O marxismo tem como linha condutora do seu pensamento atacar a lógica e a razão e substituir o raciocínio pela intuição mística.

Mas fica ainda um obstáculo principal a superar: a crítica devastadora dos economistas.

Marx, entretanto, já tinha uma solução para superar este obstáculo: a razão humana, afirmava ele, por sua própria natureza, não tem condições de descobrir a verdade.

Segundo ele e o marxismo "a estrutura lógica da mente varia segundo as várias classes sociais".

A mente humana só pode produzir "ideologias", ou seja, segundo a terminologia marxista, um conjunto de ideias destinadas a dissimular os interesses egoístas da classe social de quem as formula.

Portanto, a mentalidade "burguesa" dos economistas é absolutamente incapaz de produzir algo que não seja uma apologia ao capitalismo e os ensinamentos da ciência "burguesa" não têm nenhuma validade para o proletariado, a nova classe social que abolirá todas as classes e transformará a terra num paraíso.

Mas, segundo os ensinamentos do mesmo Marx, seguidos literalmente pelos comunistas por todo o mundo, curiosamente, talvez em virtude de algum privilégio especial, a lógica de certos burgueses não estava manchada pelo pecado original de sua condição burguesa.

Karl Marx, o filho de um próspero advogado, casado com a filha de um nobre prussiano, e seu colaborador, Friedrich Engels, um rico fabricante de tecidos, consideravam-sé acima de suas próprias leis e, apesar da origem burguesa, julgavam-se dotados da capacidade de descobrir a verdade absoluta.

Os comunistas propugnam e aceitam esta "natural" diferença entre os comunistas do politburo e os demais camaradas e seres humanos: os líderes do Partido, apenas, são mais iguais do que todos os restantes outros.

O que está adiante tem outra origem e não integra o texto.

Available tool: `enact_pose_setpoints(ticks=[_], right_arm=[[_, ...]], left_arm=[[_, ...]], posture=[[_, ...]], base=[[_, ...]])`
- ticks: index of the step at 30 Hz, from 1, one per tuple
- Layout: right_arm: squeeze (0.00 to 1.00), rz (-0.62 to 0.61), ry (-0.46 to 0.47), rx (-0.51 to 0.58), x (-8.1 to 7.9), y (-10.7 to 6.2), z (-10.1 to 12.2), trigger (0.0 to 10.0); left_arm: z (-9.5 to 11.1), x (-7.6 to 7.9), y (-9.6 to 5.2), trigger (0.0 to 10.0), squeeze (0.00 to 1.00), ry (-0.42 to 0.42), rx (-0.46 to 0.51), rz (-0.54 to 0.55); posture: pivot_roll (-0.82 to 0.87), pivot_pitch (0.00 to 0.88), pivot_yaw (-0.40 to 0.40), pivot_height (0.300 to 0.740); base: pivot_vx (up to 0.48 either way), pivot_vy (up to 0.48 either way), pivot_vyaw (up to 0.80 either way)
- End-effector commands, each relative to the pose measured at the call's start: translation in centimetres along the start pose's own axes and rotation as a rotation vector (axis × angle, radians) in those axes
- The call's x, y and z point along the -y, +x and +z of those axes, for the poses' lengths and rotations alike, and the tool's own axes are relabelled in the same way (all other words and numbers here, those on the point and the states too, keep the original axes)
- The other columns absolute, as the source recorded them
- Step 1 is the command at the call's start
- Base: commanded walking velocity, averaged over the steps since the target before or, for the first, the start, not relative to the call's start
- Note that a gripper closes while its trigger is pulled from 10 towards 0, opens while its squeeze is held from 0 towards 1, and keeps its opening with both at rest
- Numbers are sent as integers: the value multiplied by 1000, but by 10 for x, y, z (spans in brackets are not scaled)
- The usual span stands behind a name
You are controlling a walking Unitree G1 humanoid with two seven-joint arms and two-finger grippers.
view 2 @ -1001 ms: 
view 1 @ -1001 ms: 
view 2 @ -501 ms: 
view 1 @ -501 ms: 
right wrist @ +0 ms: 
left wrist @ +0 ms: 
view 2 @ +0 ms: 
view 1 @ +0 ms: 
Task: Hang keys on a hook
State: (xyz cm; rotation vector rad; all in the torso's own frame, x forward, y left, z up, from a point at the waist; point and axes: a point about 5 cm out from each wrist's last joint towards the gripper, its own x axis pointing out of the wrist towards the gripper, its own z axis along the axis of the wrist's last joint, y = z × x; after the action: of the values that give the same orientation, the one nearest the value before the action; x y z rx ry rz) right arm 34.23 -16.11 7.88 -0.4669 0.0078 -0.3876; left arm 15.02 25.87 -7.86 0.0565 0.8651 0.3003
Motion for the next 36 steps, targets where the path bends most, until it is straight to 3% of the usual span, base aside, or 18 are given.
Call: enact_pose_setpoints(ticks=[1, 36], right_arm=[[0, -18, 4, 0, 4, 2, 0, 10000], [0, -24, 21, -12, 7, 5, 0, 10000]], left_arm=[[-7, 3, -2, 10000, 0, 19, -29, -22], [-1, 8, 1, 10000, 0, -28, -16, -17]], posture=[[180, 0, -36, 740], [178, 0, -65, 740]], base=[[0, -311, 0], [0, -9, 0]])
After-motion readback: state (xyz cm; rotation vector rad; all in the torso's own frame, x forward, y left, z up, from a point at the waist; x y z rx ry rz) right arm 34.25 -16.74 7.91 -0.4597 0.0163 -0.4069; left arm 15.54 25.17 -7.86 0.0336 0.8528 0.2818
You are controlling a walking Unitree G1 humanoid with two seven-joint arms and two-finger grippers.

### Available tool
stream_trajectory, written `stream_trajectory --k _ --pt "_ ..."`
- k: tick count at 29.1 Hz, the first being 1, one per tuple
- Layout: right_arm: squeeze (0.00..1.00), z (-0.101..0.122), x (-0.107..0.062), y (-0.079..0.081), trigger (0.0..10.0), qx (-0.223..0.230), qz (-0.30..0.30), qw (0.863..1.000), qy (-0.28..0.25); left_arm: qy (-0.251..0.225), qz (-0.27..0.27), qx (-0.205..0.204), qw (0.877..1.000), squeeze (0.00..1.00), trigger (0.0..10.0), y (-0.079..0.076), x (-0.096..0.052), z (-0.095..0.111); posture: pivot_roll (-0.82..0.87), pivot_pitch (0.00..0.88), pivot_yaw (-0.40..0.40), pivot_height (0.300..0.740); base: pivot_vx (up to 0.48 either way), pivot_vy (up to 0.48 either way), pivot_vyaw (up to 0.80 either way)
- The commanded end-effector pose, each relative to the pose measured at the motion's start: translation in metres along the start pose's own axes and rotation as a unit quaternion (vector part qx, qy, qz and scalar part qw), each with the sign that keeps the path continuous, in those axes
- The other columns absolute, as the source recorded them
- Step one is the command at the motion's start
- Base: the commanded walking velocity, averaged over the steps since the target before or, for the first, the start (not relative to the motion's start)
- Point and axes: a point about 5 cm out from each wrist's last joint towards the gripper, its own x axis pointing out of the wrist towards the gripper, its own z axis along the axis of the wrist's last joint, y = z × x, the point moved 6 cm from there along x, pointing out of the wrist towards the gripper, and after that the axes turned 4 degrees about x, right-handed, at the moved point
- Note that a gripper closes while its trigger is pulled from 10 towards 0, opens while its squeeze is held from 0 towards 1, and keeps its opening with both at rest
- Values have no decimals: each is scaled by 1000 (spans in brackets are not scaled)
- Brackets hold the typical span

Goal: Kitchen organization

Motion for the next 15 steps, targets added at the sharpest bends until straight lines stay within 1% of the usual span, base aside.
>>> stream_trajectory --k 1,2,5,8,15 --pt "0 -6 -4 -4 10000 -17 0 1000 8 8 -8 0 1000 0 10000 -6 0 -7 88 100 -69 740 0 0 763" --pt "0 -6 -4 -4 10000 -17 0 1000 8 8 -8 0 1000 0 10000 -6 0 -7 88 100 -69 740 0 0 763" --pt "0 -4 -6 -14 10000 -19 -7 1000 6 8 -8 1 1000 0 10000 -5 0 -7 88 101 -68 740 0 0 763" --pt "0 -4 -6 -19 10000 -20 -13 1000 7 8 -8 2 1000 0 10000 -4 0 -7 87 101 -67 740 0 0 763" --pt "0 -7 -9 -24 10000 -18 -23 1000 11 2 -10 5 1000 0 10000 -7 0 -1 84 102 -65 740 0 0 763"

Segundo os mesmos comunistas, a classe do protelariado também compreende a separação entre os líderes e os outros todos, naturalmente em razão de uns, os líderes do partido ou da classe, serem, "mais iguais do que os outros todos" (as massas trabalhadoras), que ainda estão em fase de formação e educação.

Claro que com o tempo, todas as novas burguesias, até mesmo as que foram sendo constituídas constituídas em partidos políticos e poderes políticos partidocráticos, vulgarmente chamada partidocracia, não oficialmente, ou não declaradamente, comunistas, mas assumidamente herdeiras desviadas do marxismo, nomeadamente as socialistas, social-democratas e afins, ou as chamadas "colaboracionistas", aceitaram esta mais valia política e ideológica e, em seu benefício, utilizando o veículo do Estado apelidado de social, foram impondo nos seus países o seu domínio de classe aos seus compatriotas.

Temos, portanto, de concluir, face aos comprovados resultados históricos que a burguesia comunista, afinal de contas, é igual a todas outras burguesias, contudo tem a vantagem de estar mais à frente do que as outras todas nas formas, nos meios de ideologização e nos fins de domínio sobre os povos submetidos.